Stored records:
○ ○ ○ ○ ○
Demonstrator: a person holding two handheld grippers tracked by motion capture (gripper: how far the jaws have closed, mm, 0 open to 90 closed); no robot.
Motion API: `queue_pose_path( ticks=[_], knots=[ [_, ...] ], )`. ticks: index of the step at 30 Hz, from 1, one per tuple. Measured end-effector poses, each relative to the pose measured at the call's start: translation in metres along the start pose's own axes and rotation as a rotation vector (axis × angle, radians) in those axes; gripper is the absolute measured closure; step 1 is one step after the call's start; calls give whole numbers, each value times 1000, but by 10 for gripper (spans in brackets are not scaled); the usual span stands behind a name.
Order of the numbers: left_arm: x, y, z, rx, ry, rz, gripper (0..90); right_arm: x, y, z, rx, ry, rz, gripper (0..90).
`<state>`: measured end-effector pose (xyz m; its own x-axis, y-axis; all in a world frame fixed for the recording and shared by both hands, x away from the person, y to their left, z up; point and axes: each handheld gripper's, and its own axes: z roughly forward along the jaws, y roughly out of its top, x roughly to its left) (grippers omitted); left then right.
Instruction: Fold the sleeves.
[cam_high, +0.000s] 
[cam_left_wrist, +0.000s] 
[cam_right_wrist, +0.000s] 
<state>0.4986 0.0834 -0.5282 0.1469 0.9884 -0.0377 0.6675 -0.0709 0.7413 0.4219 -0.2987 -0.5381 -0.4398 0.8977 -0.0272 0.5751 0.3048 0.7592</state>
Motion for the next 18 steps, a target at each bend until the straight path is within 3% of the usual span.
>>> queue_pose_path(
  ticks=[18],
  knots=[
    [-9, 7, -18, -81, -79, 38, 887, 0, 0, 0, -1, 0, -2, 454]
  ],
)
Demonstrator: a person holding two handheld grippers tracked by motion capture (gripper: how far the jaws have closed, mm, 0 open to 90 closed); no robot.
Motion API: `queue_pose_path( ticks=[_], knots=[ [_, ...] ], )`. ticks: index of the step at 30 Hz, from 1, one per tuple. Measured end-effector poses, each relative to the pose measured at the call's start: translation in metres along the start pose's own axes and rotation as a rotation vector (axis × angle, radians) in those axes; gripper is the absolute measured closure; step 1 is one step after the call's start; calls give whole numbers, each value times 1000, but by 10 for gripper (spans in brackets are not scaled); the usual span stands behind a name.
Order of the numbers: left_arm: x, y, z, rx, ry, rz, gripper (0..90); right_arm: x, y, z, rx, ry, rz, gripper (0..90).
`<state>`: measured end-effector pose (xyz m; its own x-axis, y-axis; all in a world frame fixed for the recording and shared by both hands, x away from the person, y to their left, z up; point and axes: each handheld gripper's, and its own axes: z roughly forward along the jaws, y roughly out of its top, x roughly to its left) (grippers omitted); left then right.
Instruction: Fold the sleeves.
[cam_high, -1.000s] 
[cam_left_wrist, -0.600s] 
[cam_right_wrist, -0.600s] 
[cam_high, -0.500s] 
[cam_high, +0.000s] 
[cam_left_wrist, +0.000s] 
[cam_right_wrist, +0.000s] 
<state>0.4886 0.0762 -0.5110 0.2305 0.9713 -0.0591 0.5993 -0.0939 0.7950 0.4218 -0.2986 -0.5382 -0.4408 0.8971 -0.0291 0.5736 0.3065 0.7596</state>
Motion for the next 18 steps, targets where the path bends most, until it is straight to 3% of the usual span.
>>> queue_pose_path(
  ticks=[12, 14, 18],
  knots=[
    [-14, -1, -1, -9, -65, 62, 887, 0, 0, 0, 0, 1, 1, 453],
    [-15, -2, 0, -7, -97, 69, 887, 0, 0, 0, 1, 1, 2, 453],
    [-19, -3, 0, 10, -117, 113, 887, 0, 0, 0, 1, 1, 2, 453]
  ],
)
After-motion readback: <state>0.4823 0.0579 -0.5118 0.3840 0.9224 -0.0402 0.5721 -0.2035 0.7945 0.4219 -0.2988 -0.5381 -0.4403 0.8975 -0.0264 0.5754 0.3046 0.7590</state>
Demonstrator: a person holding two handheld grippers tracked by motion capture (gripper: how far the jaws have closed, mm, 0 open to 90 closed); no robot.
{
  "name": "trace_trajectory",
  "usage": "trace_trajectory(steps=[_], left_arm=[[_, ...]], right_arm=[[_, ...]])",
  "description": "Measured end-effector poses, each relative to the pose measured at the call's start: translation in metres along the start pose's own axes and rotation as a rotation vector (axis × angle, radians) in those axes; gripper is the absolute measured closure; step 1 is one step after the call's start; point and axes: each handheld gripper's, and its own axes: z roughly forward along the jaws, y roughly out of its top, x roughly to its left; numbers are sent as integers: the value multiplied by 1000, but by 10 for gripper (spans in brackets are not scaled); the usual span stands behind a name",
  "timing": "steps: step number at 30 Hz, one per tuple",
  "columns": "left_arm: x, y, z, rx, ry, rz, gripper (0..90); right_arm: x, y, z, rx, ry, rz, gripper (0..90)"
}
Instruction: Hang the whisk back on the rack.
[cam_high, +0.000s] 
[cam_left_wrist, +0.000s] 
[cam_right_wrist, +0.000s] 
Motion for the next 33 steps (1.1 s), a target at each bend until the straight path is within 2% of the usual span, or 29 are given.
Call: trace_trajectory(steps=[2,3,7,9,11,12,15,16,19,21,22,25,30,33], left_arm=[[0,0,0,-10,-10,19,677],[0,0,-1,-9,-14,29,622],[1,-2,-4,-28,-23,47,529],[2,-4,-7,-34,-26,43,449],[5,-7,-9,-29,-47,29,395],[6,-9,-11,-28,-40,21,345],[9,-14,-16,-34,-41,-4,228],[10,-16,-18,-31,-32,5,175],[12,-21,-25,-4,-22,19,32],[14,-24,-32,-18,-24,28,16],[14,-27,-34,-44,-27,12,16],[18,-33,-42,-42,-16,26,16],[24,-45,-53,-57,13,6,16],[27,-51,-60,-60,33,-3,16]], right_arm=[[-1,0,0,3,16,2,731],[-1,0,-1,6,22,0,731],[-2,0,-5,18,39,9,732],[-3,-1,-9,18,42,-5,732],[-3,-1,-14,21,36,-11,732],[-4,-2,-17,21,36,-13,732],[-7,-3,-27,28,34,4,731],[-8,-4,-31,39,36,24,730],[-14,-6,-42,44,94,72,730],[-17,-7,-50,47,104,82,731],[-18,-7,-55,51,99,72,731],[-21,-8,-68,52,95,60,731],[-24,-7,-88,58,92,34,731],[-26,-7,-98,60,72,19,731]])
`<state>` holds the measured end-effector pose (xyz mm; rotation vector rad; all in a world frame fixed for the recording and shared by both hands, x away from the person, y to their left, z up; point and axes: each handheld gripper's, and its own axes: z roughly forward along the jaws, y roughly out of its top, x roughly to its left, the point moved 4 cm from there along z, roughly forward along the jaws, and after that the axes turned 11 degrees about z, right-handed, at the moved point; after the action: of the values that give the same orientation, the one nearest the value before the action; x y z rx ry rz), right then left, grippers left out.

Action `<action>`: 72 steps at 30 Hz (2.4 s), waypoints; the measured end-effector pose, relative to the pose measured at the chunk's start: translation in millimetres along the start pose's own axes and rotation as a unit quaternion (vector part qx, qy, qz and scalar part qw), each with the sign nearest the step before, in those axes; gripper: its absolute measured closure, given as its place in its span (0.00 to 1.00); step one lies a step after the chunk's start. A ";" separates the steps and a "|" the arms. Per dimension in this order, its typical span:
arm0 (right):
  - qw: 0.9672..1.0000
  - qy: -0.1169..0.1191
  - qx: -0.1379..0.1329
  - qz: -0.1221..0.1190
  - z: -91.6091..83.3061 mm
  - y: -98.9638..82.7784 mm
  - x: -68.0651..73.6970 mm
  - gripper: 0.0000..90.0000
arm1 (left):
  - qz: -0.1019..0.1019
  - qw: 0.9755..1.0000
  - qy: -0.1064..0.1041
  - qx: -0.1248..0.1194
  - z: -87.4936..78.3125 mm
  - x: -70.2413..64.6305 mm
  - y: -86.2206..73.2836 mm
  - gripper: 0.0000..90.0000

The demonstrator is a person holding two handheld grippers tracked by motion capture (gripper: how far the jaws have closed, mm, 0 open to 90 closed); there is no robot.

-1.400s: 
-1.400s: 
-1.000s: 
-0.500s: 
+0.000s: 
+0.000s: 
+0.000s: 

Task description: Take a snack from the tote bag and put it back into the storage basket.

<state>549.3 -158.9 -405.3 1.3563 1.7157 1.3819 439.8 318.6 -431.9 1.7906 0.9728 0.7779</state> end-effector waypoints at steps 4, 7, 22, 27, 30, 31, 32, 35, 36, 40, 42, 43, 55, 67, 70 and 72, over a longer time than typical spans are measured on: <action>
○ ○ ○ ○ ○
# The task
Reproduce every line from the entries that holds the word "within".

# Answer for the task
Motion for the next 18 steps, a target at each bend until the straight path is within 3% of the usual span.
Motion for the next 33 steps (1.1 s), a target at each bend until the straight path is within 2% of the usual span, or 29 are given.

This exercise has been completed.